Expression of cxcl12a and cxcr4b during heart regeneration. (A-N) In situ hybridization for cxcl12a (A,C,E,G,I,K,M) and cxcr4b (B,D,F,H,J,L,N) in the regenerating heart. Time points at 0 (A,B), 1 (C,D), 3 (E,F), 5 (G,H), 7 (I,J), 10 (K,L) and 14 (M,N) dpa are shown. An evident expression of cxcl12a was detected at 3 dpa to 7 dpa (E,G,I). Strong expression of cxcr4b was detected at 5 dpa (H) and persisted until 10 dpa (L). Scale bar: 50 μm.

Cxcr4 is present on CMs. (A,B) Confocal images of Cxcr4 (green) and Mef2 (magenta) double staining of control heart at 7 dpa. The Cxcr4 signal was detected at the cell surface of nuclear Mef2-positive cells in the regenerating area (arrowheads in B). B shows a higher magnification image of the boxed area in A. The dotted line indicates the amputation plane. (C-E) Confocal images of Cxcr4 (C) and cmlc2a-EGFP signal, detected by anti-GFP antibody (D), and a merged image (E). The arrowheads point to cells positive for both Cxcr4 and cmlc2a-EGFP signals. (F-H) Confocal images of Cxcr4 (F) and fli1-EGFP signal, detected by anti-GFP antibody (G), and a merged image (H). Scale bars: 50 μm.

Confocal imaging of Cxcr4-expressing cardiomyocytes. (A) Confocal images of MHC, Cxcr4 and Mef2 at 7 dpa. The yellow arrowheads point to Cxcr4-positive cells. (B) Images of a Cxcr4-expressing CM at 500 nm distance along the z-axis. Mef2 represents the nucleus (magenta), MHC represents cytoplasm (green) and Cxcr4 is shown in yellow. The numbers in the upper area of each panel indicate positions along the z-axis. (C) Optical section of a Cxcr4-expressing cell. High levels of Mef2 signal and MHC signal define a nucleus and cytoplasm, respectively. The open arrowheads and solid arrowheads indicate Cxcr4 in membrane and cytoplasm, respectively. The vertical axis represents fluorescence intensity. Scale bars: 100 μm in A; 10 μm in B.

Cxcr4 function is required for heart regeneration. (A-F′) MHC (brown) and hematoxylin (purple) staining of control (A,A′,C,C′,E,E′) and CXCR4-antagonist-treated (B,B′,D,D′,F,F′) heart at 14 dpa (A-B′), 30 dpa (C-D′) and 60 dpa (E-F′). (G-L′) MHC and hematoxylin staining of wild-type (G,G′,I,I′,K,K′) and cxcr4b^-/- (H,H′,J,J′,L,L′) heart at 14 dpa (G-H′), 30 dpa (I-J′) and 60 dpa (K-L′). A′-L′ show close up of the boxed area in A-L, respectively. The arrowheads in A′, B′, G′ and H′ point to the MHC signal in the regenerating area. The black and red arrows in C′-F′ and I′-L′ point to the presence and absence of a sealed muscle wall, respectively. Dotted lines in A, B, G and H indicate the amputation planes. Scale bars: 50 μm.
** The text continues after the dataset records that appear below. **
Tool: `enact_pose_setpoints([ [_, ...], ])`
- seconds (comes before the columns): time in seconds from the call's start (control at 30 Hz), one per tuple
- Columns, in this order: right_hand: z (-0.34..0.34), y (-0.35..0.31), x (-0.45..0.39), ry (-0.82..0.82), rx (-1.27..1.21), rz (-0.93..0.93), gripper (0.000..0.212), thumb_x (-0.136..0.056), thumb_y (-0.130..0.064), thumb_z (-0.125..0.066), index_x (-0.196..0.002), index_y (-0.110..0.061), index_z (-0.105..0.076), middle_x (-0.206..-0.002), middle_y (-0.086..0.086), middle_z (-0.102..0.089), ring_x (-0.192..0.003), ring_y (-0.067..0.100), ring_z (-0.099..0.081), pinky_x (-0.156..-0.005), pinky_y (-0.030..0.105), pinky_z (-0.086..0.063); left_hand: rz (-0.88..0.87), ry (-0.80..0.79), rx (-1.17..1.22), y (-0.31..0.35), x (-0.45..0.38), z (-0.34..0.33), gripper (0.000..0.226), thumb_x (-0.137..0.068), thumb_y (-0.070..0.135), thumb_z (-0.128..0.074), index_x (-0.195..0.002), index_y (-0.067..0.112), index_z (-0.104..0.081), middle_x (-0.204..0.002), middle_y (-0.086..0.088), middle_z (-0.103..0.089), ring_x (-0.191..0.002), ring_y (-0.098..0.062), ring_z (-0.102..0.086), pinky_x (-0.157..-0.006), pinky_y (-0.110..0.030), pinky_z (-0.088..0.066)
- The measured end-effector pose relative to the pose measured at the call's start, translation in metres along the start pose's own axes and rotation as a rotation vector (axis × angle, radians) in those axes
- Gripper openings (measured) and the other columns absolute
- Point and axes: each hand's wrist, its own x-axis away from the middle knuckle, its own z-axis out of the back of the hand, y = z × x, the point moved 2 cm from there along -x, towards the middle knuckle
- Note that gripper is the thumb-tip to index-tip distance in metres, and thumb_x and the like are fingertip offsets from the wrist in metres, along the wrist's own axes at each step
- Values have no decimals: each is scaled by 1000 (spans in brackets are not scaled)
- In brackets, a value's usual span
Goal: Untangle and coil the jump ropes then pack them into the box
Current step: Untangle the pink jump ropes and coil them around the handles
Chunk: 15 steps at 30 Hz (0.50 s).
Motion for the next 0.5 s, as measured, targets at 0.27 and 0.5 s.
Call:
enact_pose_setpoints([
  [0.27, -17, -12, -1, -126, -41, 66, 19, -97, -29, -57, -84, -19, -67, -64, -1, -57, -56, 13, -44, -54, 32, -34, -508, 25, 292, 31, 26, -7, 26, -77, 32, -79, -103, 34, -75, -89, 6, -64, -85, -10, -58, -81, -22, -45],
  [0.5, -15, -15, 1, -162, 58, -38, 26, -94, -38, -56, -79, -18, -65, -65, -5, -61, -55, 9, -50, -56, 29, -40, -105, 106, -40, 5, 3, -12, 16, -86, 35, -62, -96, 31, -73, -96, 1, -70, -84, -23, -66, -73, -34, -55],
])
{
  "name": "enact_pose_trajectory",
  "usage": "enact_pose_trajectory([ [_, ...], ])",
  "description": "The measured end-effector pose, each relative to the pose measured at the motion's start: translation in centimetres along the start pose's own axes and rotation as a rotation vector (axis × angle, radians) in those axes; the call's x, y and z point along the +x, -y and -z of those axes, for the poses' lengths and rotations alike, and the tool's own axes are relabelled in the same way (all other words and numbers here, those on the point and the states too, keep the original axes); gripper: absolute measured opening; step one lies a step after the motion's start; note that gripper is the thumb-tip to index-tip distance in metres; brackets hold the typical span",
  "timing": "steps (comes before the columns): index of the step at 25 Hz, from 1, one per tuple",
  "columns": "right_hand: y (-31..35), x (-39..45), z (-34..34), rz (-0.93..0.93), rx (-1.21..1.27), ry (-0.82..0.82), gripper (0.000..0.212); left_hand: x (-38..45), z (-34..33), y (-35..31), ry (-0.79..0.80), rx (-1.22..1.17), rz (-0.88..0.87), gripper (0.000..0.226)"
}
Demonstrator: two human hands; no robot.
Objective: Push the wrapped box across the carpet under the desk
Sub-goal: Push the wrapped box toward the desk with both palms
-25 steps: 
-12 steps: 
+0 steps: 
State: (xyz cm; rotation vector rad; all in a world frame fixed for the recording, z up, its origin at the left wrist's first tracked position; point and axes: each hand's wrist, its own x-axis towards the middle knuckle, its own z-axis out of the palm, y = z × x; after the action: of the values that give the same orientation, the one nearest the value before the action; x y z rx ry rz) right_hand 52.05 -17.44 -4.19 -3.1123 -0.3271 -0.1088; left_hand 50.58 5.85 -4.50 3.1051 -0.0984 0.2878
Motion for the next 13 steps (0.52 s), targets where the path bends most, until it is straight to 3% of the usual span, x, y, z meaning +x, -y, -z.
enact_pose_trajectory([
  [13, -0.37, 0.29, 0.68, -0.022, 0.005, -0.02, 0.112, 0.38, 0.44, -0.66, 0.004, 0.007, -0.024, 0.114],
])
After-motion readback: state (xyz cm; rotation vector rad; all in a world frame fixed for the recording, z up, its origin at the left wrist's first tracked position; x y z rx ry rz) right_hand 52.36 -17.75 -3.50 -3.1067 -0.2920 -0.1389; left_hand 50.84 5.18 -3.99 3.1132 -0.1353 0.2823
Blocking Cxcr4 function causes mis-localization of proliferating CMs. (A-B′) Pcna (green) and Mef2 (magenta) staining of control (A,A2) and CXCR4-antagonist-treated (B,B′) hearts at 14 dpa. The yellow arrowheads point to proliferating CMs seen as white signal. A ′ and B2 show close up of the boxed area in A and B. For simplicity, not all proliferating CMs are labeled. (C) Quantitation of the number of proliferating CMs in control and CXCR4-antagonist-treated hearts at 7, 14, 21 and 30 dpa. The vertical axis represents the number of proliferating CMs per section. A section that represents the largest injury area at the center of the injury site of each heart was examined (n=5). P-values at each time point are shown. (D) Quantitation of the ratio of proliferating CMs in the injury site compared with the number of entire proliferating CMs in control and CXCR4 antagonist-treated hearts at 14 dpa. The same samples examined in C were used. (E-F′) EdU (green) and cmlc2a-mCherry (magenta) signal of control (E,E′) and CXCR4 antagonist-treated (F,F′) hearts at 13 dpa. The yellow arrowheads point to proliferating CMs seen as white signal. For simplicity, not all proliferating CMs are labeled. E′ and F′ show close up of the boxed area in E and F. (G) Quantitation of the number of EdU/cmlc2a-mCherry double-positive cells in control and CXCR4 antagonist-treated hearts at 13 dpa. Vertical axis represents the number of proliferating CMs per section. A section that represents the largest injury area at the center of the injury site of each heart was examined (n=5). (H) Quantitation of the ratio of EdU-positive CMs in the injury site compared with the number of entire EdU-positive CMs in control and CXCR4-antagonist-treated hearts at 13 dpa. The same samples examined in G were used. For D, G and H, P-values by Student′s t-test are shown. Dotted lines in A, B, E and F indicate the amputation planes. Scale bars: 50 μm.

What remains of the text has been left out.